Brasil
Aumento de 35% nas mortes por policiais em São Paulo
O número de pessoas que perderam a vida em intervenções de policiais militares em serviço cresceu 35,5% no primeiro bimestre deste ano, em comparação ao mesmo período do ano passado, subindo de 76 para 103 vítimas no estado de São Paulo.
Os dados foram compilados pela Agência Brasil, utilizando um relatório atualizado do Ministério Público do Estado de São Paulo (MPSP).
O Grupo de Atuação Especial da Segurança Pública e Controle Externo da Atividade Policial (Gaesp) do MPSP é responsável pela divulgação dos dados sobre mortes decorrentes de ações policiais (MDIP).
As informações são fornecidas diretamente pelas polícias Civil e Militar à promotoria, conforme determinações legais e resoluções da Secretaria de Segurança Pública de São Paulo (SSP).
“Uma polícia agressiva que mata em vez de prevenir crimes, investigar e prender criminosos, gera insegurança e perigos para toda a população”, afirmou o advogado Ariel de Castro Alves, presidente de honra do Grupo Tortura Nunca Mais de São Paulo e membro da Comissão de Direitos Humanos da OAB-SP.
Durante a gestão anterior, o número de mortes provocadas por policiais militares em serviço teve uma redução significativa, caindo de 720 para 262 entre 2019 e 2022, representando uma queda de 63,6%, conforme dados do Ministério Público.
No entanto, desde a posse do governador Tarcísio de Freitas em 2023, o número de vítimas fatais decorrentes da ação policial tem aumentado anualmente. Em 2023, 357 pessoas foram mortas, o que representa um acréscimo de 95 vítimas em comparação ao ano anterior.
Em 2024, o aumento continuou, com 653 registros, uma alta de 83% em relação a 2023. No ano seguinte, o número subiu para 703 mortos.
“Esse levantamento demonstra que a atual gestão do governo de São Paulo viu um aumento expressivo da violência policial, revertendo os avanços alcançados anteriormente na redução da letalidade e violência nas ações policiais”, declarou o advogado, classificando a situação como um grande retrocesso nos direitos humanos no estado.

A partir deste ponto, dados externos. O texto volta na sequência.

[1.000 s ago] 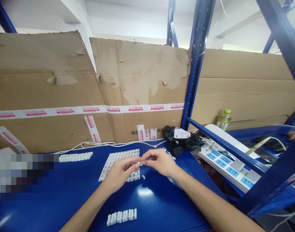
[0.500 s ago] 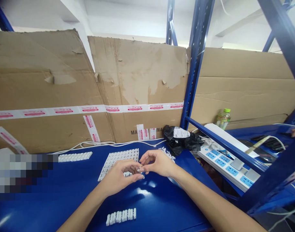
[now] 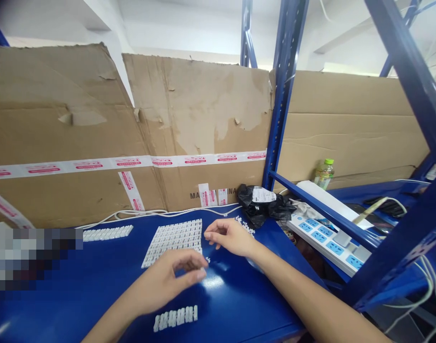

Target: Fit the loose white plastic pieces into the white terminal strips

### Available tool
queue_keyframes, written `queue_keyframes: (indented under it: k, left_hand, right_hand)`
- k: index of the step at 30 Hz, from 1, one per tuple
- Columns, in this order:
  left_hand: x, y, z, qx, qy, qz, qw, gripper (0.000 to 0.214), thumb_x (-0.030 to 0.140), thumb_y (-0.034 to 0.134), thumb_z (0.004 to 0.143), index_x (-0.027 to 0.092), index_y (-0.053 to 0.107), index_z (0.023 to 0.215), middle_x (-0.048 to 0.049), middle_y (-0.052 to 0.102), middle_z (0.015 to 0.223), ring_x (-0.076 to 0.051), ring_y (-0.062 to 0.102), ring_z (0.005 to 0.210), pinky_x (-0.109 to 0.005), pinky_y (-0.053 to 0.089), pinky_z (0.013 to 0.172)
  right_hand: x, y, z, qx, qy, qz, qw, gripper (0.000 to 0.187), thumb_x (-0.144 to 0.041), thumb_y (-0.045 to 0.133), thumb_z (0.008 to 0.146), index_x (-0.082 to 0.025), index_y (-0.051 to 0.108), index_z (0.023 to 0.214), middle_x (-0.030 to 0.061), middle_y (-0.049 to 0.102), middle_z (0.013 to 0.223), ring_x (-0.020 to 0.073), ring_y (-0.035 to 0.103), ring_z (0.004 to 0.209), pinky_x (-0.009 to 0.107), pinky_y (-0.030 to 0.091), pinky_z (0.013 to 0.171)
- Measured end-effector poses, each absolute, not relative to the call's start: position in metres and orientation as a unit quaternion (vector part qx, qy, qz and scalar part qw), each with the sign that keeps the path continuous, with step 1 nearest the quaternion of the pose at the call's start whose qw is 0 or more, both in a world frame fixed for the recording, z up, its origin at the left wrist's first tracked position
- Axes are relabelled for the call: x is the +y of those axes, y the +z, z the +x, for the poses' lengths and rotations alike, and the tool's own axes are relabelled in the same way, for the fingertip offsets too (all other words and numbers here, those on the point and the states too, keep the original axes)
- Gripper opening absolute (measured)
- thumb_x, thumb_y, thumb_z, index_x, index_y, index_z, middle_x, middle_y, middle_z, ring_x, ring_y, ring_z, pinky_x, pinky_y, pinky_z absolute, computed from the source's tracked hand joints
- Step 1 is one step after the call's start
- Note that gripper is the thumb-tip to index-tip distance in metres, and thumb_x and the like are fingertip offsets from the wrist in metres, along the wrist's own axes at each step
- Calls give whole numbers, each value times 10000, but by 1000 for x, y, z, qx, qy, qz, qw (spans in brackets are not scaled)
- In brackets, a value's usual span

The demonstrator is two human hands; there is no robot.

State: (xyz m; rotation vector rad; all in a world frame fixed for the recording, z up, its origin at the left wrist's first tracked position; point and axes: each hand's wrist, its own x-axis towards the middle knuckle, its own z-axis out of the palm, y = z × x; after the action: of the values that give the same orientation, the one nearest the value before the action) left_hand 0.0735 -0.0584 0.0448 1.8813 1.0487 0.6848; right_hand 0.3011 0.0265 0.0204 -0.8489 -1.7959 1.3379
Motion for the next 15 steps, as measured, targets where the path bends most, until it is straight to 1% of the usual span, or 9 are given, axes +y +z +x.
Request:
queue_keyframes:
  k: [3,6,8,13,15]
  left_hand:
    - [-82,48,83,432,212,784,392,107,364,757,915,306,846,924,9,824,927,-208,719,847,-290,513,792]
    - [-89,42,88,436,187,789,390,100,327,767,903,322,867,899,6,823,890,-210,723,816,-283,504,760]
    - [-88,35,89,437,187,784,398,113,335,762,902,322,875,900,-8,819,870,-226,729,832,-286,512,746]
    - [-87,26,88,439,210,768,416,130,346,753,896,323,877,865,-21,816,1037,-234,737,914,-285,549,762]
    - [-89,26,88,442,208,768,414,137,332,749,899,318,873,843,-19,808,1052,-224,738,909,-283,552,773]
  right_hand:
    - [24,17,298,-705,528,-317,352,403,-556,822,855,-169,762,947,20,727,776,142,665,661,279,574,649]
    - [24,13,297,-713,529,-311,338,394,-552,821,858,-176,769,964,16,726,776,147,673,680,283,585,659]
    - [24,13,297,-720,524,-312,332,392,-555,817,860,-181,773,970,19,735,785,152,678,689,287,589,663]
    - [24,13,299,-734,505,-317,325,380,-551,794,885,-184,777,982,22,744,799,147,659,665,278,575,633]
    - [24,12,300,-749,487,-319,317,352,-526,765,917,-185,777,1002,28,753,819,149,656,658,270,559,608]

Embora seja justificada como combate à criminalidade, Ariel ressalta que a violência estatal na verdade gera insegurança social.
“Durante toda a administração, o governador e o então secretário Guilherme Derrite resistiram ao uso de câmeras corporais, ignoraram denúncias de violência policial e atacaram órgãos de controle, como a Ouvidoria da Polícia. O resultado é o aumento da violência policial no estado.”
Ariel destacou ainda que os principais alvos da violência policial são jovens pobres e negros das regiões periféricas. “A mesma polícia que age com brutalidade contra os pobres acaba se corrompendo frente aos poderosos, gerando verdadeiras milícias, quadrilhas e grupos de extermínio.”